Salami & Fig Crostini
It’s hard to pick a favorite summer fruit, but figs might just top the list. There is nothing better than perfectly ripe, fresh figs (unless they’ve been made into Fig & Fern Flowers preserves, in which case, we’ll take 30 jars).
There are endless ways to enjoy this summer jewel - a rustic tart, topping a cake, or in a salad. Currently, we are loving this sweet and savory crostini from Food & Wine. It’s easy to throw together, and one of the prettiest appetizers we’ve ever made - the perfect addition to any summer spread.
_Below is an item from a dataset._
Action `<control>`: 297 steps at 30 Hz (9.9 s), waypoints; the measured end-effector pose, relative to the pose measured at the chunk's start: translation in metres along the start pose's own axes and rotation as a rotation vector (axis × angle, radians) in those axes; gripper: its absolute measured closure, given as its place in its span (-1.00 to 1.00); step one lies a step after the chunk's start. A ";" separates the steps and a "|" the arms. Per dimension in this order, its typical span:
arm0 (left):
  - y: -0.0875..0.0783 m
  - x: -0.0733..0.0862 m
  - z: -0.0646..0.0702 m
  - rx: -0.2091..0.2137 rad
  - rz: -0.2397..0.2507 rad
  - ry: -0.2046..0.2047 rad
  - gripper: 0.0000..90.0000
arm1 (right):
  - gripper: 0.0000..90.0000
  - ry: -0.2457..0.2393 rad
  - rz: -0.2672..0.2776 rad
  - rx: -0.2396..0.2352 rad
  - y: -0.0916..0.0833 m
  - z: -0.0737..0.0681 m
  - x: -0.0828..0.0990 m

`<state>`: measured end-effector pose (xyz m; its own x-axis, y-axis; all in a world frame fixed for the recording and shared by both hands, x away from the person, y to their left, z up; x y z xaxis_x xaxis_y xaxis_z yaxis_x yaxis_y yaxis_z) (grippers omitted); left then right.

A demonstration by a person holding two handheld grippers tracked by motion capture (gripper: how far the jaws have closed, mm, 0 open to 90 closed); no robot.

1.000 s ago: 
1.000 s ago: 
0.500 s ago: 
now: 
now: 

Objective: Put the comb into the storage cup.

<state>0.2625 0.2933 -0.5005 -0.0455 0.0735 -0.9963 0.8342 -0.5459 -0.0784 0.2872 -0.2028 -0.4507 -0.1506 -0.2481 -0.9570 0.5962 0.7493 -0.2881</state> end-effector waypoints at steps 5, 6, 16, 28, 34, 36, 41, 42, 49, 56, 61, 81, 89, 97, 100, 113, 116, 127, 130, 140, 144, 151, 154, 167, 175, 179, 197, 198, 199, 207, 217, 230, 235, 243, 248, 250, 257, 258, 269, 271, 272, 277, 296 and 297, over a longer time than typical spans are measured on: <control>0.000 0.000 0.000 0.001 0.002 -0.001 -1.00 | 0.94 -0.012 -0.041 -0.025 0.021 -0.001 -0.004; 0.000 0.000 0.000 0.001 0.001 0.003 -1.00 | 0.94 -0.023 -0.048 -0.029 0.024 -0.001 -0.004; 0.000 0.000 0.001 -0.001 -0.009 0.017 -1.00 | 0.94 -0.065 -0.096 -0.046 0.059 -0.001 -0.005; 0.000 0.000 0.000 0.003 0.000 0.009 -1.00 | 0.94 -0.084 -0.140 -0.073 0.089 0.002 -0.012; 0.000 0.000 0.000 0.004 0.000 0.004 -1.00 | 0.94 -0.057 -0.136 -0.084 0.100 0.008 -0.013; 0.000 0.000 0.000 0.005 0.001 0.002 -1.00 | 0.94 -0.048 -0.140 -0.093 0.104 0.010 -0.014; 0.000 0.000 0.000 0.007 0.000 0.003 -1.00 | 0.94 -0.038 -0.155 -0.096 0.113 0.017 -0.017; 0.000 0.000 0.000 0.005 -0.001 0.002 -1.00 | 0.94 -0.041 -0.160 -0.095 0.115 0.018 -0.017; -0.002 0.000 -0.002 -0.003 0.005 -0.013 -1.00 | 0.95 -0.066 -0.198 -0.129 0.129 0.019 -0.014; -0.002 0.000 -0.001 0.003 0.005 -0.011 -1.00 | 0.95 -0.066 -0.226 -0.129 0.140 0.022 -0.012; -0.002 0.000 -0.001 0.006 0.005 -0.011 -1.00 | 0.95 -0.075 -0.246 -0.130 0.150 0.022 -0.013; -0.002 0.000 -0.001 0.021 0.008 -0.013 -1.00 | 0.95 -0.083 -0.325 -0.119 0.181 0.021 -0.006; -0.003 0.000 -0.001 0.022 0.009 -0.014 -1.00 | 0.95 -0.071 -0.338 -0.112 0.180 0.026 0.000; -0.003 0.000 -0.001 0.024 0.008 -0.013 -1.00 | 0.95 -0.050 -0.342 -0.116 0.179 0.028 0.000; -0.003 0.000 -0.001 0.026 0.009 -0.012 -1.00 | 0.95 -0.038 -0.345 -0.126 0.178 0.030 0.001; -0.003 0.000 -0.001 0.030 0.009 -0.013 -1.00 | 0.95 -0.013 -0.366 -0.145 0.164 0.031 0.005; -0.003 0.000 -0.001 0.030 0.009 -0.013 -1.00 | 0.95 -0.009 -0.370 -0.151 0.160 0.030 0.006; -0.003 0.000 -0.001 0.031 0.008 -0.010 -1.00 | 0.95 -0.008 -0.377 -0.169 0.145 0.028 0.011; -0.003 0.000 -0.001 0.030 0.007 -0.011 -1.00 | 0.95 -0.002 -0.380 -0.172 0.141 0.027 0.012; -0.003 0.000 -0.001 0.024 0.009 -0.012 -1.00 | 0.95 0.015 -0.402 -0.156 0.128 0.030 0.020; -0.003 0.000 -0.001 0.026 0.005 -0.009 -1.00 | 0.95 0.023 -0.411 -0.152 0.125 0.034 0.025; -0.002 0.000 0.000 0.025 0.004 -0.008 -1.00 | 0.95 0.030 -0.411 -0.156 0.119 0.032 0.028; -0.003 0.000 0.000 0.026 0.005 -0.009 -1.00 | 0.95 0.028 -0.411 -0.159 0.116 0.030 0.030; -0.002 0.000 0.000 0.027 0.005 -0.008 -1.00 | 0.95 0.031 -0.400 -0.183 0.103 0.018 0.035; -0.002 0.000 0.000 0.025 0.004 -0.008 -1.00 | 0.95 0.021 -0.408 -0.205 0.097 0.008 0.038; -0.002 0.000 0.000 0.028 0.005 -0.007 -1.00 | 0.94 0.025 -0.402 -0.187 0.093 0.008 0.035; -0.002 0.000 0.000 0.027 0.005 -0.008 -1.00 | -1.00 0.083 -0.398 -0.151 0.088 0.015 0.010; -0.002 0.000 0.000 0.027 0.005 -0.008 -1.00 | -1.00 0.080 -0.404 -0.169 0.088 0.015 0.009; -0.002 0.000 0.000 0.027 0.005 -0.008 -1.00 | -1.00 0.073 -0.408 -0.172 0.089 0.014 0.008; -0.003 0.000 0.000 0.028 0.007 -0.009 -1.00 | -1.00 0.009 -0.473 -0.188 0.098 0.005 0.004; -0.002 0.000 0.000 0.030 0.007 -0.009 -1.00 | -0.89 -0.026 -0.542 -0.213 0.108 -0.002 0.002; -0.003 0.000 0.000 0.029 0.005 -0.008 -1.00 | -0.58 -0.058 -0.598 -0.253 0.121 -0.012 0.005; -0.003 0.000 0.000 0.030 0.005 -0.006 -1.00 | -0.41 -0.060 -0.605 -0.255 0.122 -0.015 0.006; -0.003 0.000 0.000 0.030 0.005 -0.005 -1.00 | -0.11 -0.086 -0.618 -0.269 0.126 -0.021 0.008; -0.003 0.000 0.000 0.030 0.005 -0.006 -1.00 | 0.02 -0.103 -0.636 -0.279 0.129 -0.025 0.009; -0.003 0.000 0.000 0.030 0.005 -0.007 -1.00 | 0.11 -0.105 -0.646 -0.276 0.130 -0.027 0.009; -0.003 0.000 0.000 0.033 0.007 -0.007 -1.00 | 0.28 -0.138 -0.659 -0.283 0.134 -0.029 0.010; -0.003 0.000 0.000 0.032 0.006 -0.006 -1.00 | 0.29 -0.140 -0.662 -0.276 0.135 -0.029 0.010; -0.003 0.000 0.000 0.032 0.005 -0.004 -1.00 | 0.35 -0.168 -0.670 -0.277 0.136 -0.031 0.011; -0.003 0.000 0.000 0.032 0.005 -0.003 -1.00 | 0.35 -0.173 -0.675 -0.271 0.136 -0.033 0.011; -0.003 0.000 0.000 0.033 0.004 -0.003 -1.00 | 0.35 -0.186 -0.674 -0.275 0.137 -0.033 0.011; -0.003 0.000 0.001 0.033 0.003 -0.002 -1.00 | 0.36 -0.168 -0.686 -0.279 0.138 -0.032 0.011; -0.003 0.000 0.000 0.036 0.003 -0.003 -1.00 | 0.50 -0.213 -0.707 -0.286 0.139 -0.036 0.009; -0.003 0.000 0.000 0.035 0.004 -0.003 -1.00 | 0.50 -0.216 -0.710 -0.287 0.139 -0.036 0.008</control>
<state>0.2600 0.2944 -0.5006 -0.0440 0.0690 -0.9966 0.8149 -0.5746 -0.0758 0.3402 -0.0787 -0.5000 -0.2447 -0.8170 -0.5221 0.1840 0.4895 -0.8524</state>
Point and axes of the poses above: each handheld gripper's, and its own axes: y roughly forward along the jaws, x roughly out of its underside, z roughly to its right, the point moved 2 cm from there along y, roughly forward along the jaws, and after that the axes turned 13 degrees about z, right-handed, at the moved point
Salami & Fig Crostini, Food & Wine
- 4 slices French baguette, sliced on a diagonal
- 1/2 cup ricotta
- 12 slices salami (we used Genoa)
- 6 Black Mission figs, halved or quartered
- Flaky sea salt
- Black pepper
- Extra-virgin olive oil, for drizzling
- Toast the baguette slices until they're crispy on the edges and lightly golden brown. Drizzle one surface of each piece with olive oil and season with salt.
- Spread each toasted slice with 2 tablespoons of ricotta, and top with 2 or 3 fig halves. Tuck 3 slices of the salami between the figs on each crostini. Season the crostini with flaky sea salt and freshly cracked black pepper. Drizzle with olive oil just before serving.
We hope you enjoy this savory summer treat!